### EXERCISE PROMPT
An exact copy of every entry is the answer here, with no pictures.

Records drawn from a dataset
____________

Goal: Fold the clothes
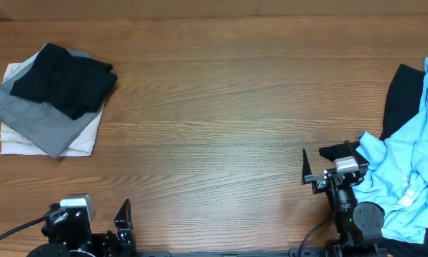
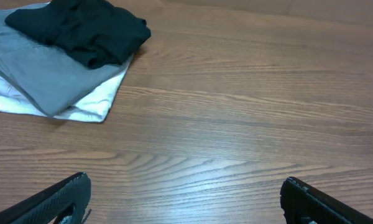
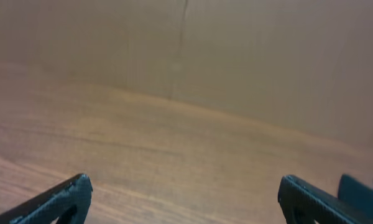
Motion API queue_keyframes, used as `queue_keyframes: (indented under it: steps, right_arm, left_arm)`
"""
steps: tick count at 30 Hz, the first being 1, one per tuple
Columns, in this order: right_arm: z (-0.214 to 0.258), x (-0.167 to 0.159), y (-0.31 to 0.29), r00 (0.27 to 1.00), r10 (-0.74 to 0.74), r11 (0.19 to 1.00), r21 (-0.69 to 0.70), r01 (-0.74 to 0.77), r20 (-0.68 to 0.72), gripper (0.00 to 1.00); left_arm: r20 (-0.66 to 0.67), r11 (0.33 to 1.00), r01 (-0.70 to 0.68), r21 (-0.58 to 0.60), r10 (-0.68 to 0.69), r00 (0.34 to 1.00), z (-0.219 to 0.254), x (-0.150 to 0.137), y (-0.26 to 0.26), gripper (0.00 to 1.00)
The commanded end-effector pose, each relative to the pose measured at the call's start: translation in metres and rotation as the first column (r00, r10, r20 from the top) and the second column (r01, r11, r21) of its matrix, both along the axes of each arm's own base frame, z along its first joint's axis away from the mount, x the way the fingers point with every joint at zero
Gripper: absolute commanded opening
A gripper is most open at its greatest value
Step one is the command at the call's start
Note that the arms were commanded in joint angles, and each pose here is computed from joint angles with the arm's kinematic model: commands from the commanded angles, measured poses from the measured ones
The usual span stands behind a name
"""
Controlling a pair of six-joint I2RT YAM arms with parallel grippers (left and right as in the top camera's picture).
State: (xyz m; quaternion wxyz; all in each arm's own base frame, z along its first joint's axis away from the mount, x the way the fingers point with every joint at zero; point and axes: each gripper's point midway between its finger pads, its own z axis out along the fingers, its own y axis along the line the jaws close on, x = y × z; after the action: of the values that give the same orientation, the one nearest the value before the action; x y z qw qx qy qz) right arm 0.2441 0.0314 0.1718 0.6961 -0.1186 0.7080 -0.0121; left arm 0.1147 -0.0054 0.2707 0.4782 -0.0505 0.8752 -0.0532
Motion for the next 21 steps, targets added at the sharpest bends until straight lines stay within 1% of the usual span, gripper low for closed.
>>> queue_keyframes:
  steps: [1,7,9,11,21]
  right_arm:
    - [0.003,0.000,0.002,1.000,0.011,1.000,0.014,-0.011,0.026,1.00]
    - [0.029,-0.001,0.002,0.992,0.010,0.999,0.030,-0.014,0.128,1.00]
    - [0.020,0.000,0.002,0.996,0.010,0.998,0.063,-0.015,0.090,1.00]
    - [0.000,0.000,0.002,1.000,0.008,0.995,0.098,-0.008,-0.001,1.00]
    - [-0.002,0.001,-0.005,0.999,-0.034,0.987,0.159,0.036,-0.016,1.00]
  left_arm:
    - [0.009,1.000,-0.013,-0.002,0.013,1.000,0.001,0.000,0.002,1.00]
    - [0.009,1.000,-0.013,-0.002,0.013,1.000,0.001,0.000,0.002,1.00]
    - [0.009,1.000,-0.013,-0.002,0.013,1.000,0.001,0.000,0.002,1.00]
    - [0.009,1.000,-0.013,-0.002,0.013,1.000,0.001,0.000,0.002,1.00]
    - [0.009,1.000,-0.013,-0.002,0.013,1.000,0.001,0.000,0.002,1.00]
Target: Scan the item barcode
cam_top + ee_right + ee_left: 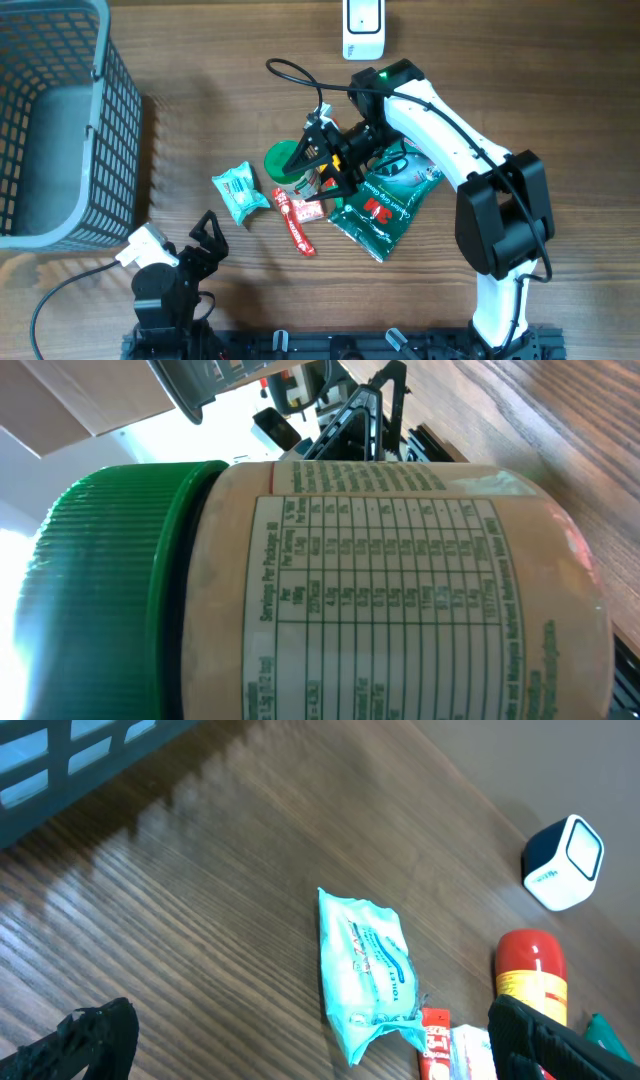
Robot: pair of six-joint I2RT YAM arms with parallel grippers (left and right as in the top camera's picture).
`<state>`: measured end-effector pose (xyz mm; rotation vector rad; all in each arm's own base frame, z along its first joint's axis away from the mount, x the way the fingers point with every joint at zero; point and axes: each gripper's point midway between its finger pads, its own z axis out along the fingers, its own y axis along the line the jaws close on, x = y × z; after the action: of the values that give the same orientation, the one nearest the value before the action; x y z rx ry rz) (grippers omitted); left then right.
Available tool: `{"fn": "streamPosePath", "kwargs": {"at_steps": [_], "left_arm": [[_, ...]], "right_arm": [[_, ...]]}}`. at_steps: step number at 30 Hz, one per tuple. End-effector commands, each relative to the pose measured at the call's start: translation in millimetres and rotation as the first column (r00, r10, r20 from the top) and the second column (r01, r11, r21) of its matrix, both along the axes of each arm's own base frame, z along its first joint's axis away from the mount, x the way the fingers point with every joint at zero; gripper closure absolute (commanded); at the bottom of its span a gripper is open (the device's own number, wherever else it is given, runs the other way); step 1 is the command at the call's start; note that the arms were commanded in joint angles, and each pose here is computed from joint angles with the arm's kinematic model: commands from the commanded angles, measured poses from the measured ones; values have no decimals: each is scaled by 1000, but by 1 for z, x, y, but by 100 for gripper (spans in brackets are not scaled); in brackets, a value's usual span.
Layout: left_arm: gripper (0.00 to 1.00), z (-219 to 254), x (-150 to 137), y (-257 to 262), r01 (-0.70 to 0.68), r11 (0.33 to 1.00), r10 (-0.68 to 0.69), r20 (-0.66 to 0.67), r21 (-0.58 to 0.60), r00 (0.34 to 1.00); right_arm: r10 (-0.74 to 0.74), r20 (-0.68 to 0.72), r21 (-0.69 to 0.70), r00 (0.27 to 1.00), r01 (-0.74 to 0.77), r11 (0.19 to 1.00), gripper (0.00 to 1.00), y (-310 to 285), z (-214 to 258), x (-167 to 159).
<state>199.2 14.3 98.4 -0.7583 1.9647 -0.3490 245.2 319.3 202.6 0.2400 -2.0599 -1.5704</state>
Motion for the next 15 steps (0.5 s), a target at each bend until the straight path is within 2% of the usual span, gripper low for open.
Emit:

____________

### TASK RESPONSE
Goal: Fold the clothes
Motion API queue_keyframes, used as `queue_keyframes: (indented under it: steps, right_arm, left_arm)`
"""
steps: tick count at 30 Hz, the first being 1, one per tuple
Columns, in this order: right_arm: z (-0.214 to 0.258), x (-0.167 to 0.159), y (-0.31 to 0.29), r00 (0.27 to 1.00), r10 (-0.74 to 0.74), r11 (0.19 to 1.00), r21 (-0.69 to 0.70), r01 (-0.74 to 0.77), r20 (-0.68 to 0.72), gripper (0.00 to 1.00); left_arm: r20 (-0.66 to 0.67), r11 (0.33 to 1.00), r01 (-0.70 to 0.68), r21 (-0.58 to 0.60), r10 (-0.68 to 0.69), r00 (0.34 to 1.00), z (-0.219 to 0.254), x (-0.150 to 0.137), y (-0.26 to 0.26), gripper (0.00 to 1.00)
The commanded end-effector pose, each relative to the pose measured at the call's start: translation in metres and rotation as the first column (r00, r10, r20 from the top) and the second column (r01, r11, r21) of its matrix, both along the axes of each arm's own base frame, z along its first joint's axis away from the mount, x the way the fingers point with every joint at zero
Gripper: absolute commanded opening
A gripper is most open at its greatest value
Step one is the command at the call's start
Note that the arms were commanded in joint angles, and each pose here is computed from joint angles with the arm's kinematic model: commands from the commanded angles, measured poses from the measured ones
The usual span stands behind a name
"""
Controlling a pair of six-joint I2RT YAM arms with parallel grippers (left and right as in the top camera's picture).
State: (xyz m; quaternion wxyz; all in each arm's own base frame, z along its first joint's axis away from the mount, x the way the fingers point with every joint at zero; point and axes: each gripper's point midway between its finger pads, its own z axis out along the fingers, its own y axis along the line the jaws close on, x = y × z; after the action: of the values that give the same orientation, the one nearest the value before the action; x y z qw qx qy qz) right arm 0.2441 0.0314 0.1718 0.6961 -0.1186 0.7080 -0.0121; left arm 0.1147 -0.0054 0.2707 0.4782 -0.0505 0.8752 -0.0532
Motion for the next 21 steps, targets added at the sharpest bends until straight lines stay within 1% of the usual span, gripper low for closed.
>>> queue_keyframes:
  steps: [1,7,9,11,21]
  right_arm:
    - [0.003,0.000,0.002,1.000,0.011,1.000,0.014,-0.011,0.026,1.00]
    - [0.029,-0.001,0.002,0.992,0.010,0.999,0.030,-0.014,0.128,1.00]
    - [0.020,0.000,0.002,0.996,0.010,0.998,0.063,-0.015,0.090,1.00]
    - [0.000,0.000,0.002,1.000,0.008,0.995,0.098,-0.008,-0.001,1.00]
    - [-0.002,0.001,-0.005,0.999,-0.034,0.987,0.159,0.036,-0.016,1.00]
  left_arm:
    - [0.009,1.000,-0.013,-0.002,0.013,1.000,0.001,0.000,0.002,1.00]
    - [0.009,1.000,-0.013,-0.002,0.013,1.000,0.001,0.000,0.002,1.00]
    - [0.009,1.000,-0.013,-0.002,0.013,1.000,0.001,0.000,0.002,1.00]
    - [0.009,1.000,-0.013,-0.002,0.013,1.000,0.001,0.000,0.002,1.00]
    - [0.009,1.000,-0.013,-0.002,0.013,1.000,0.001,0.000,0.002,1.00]
Target: Scan the item barcode
cam_top + ee_right + ee_left: 
Robot: pair of six-joint I2RT YAM arms with parallel grippers (left and right as in the top camera's picture).
`<state>`: measured end-effector pose (xyz mm; rotation vector rad; all in each arm's own base frame, z along its first joint's axis away from the mount, x the way the fingers point with every joint at zero; point and axes: each gripper's point midway between its finger pads, its own z axis out along the fingers, its own y axis along the line the jaws close on, x = y × z; after the action: of the values that give the same orientation, the one nearest the value before the action; x y z rx ry rz) (grippers omitted); left then right.
Available tool: `{"fn": "streamPosePath", "kwargs": {"at_steps": [_], "left_arm": [[_, ...]], "right_arm": [[_, ...]]}}`. at_steps: step number at 30 Hz, one per tuple. End-effector commands, each relative to the pose measured at the call's start: translation in millimetres and rotation as the first column (r00, r10, r20 from the top) and the second column (r01, r11, r21) of its matrix, both along the axes of each arm's own base frame, z along its first joint's axis away from the mount, x the way the fingers point with every joint at zero; gripper closure absolute (commanded); at the bottom of its span a gripper is open (the device's own number, wherever else it is given, runs the other way); step 1 is the command at the call's start; note that the arms were commanded in joint angles, and each pose here is computed from joint angles with the arm's kinematic model: commands from the commanded angles, measured poses from the measured ones; values have no decimals: each is scaled by 1000, but by 1 for z, x, y, but by 100 for gripper (spans in brackets are not scaled); in brackets, a value's usual span.
Layout: left_arm: gripper (0.00 to 1.00), z (-219 to 254), x (-150 to 137), y (-257 to 262), r01 (-0.70 to 0.68), r11 (0.33 to 1.00), r10 (-0.68 to 0.69), r20 (-0.66 to 0.67), r21 (-0.58 to 0.60), r00 (0.34 to 1.00); right_arm: r10 (-0.74 to 0.74), r20 (-0.68 to 0.72), r21 (-0.69 to 0.70), r00 (0.27 to 1.00), r01 (-0.74 to 0.77), r11 (0.19 to 1.00), gripper (0.00 to 1.00), y (-310 to 285), z (-214 to 258), x (-167 to 159).
<state>199.2 14.3 98.4 -0.7583 1.9647 -0.3490 245.2 319.3 202.6 0.2400 -2.0599 -1.5704</state>
Motion for the next 15 steps (0.5 s), a target at each bend until the straight path is within 2% of the usual span, gripper low for open.
Emit:

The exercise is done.